A Systematic Review of Survey Research of Honorary Authorship in Health Sciences
Reint A. Meursinge Reynders,1,2 Gerben ter Riet,3,4 Nicola Di Girolamo,5,6 Davide Cavagnetto,1,2 Mario Malički7
Perceived honorary authorship refers to the perception or opinion of survey respondents that 1 or more co-authors should not have been included as author(s) of a publication because they made no or insufficient contributions to qualify as authors. In this systematic review, the prevalence of perceived honorary authorship and 4 other honorary authorship issues in health sciences were assessed. These issues represent a subgroup of the research questions reported in a previously published protocol1 and build on prior research on honorary authorship.2,3
Surveys of authors of scientific publications on 5 honorary authorship issues in health sciences in any language were eligible.
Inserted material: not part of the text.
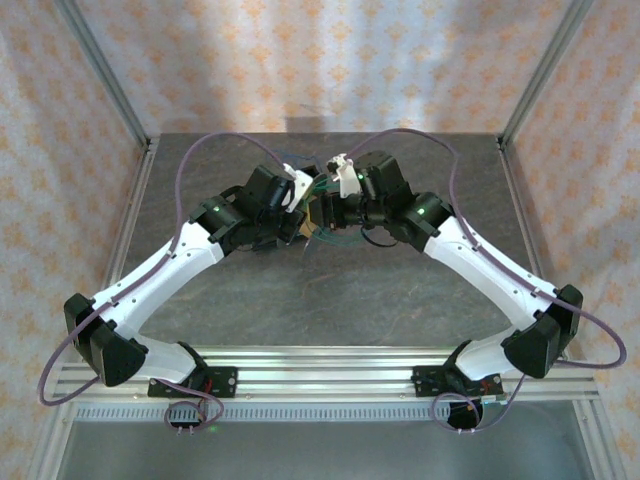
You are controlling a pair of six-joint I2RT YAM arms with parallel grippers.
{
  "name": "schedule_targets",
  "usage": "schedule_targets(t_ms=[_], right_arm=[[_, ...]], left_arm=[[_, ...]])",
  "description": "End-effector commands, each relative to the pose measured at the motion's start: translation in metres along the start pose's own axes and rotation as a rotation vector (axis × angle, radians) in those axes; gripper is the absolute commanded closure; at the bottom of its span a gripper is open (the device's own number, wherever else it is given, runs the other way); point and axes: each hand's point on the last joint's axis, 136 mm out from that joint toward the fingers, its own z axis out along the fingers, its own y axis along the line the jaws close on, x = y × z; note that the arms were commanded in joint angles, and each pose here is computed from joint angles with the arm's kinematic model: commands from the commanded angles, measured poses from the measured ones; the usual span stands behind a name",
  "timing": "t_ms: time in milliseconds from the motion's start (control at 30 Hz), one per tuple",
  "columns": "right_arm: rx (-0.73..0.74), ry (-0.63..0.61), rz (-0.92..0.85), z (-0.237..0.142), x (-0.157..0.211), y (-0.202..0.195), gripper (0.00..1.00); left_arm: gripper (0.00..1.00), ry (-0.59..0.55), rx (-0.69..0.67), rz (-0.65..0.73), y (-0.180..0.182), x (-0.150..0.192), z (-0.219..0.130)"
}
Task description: Wrap the cables
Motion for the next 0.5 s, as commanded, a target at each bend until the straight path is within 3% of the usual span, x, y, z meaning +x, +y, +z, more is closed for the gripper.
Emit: schedule_targets(t_ms=[0, 200, 467], right_arm=[[-0.021, 0.043, -0.059, -0.003, 0.008, 0.006, 0.71], [0.011, -0.011, -0.083, -0.036, 0.008, 0.007, 0.71], [0.022, 0.095, -0.082, -0.039, 0.034, 0.001, 0.71]], left_arm=[[1.00, -0.150, 0.076, -0.037, -0.010, -0.042, -0.024], [1.00, -0.137, 0.074, -0.068, 0.000, -0.039, -0.024], [1.00, -0.150, 0.091, -0.084, 0.001, -0.043, -0.027]])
A search from inception until December 8, 2021, was done in PubMed, Lens.org, and Dimensions.ai. Two authors conducted the study selection and data extraction procedures independently. The prevalence of researchers perceiving other coauthor(s) as honorary author(s) on a publication (review item 1) and the prevalence of researchers having been approached by others to include honorary author(s) on a publication (review item 2) were the primary outcomes. Outcomes were exclusively based on what was asked in the questionnaires. The methodological quality of surveys was assessed with a self-developed 14-item checklist (available in the protocol).1 Qualitative and quantitative syntheses were conducted and Metaprop in Stata was used to perform the meta-analyses (random effects model) of the prevalence statistics. Double arcsine transformation was performed prior to statistical pooling.
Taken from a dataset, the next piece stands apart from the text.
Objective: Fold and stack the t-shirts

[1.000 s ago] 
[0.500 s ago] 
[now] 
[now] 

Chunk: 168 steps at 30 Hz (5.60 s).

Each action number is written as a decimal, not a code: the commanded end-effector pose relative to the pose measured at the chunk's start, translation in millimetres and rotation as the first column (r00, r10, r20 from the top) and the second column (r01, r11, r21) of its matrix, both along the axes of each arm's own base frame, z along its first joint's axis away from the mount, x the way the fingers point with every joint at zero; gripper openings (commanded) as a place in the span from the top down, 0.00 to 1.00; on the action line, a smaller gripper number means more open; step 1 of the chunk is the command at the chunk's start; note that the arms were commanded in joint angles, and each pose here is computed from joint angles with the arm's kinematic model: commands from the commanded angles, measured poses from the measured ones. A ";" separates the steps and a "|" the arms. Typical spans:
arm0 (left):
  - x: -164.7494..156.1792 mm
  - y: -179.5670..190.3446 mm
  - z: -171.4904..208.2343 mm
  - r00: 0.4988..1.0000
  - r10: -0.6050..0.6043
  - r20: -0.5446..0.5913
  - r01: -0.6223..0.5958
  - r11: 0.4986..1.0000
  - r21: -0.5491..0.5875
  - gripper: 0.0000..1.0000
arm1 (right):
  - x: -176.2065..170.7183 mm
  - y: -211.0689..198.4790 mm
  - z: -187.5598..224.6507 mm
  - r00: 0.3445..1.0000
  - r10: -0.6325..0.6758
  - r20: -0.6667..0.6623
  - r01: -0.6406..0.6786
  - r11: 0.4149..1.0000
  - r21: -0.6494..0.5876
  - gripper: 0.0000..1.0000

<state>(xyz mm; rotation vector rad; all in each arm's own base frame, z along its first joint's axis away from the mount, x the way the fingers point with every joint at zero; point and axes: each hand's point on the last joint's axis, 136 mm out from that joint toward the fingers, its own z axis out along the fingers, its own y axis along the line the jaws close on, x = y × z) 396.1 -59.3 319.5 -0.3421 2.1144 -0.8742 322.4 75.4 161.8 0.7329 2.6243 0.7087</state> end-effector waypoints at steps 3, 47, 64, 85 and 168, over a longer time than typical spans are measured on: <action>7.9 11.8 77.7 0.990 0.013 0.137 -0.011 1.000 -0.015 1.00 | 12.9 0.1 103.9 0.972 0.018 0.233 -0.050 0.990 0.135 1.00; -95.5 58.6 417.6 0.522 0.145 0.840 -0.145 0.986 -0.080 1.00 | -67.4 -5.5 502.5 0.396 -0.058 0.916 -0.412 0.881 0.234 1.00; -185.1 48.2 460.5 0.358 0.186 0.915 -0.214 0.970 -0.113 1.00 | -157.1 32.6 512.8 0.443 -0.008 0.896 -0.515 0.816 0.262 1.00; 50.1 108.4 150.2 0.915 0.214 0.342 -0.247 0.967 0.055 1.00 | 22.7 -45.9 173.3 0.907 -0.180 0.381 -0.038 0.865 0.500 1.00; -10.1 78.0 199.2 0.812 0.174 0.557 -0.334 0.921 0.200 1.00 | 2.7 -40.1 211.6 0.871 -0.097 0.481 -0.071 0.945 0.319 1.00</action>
After removal of duplicates, 1220 articles were screened, of which 8 surveys were eligible for review item 1. No surveys were eligible for review item 2 nor for any of the other 3 issues sought on perceived honorary authorship. Many surveys were excluded because of spin, ie, definitions of perceived honorary authorship in the main text were eligible, but not those used in the questionnaires. The pooled response rate on perceived honorary authorship in the 8 eligible surveys (15,553 contacted authors) was 24.8% (95% CI, 19.9%-29.9%). The pooled prevalence of perceived honorary authorship on 3132 survey respondents was 26.5% (95% CI, 21.3%-32.0%) (Figure 17). The low P value and large χ² (χ²7 = 72.58; P < .001) provide evidence of heterogeneity, and the high I2 (I2 = 90.4%) indicates considerable inconsistency across the prevalence statistics of the surveys. Characteristics of nonresponders were not reported in any of the eligible surveys. The methodological quality was critically low in all eligible surveys.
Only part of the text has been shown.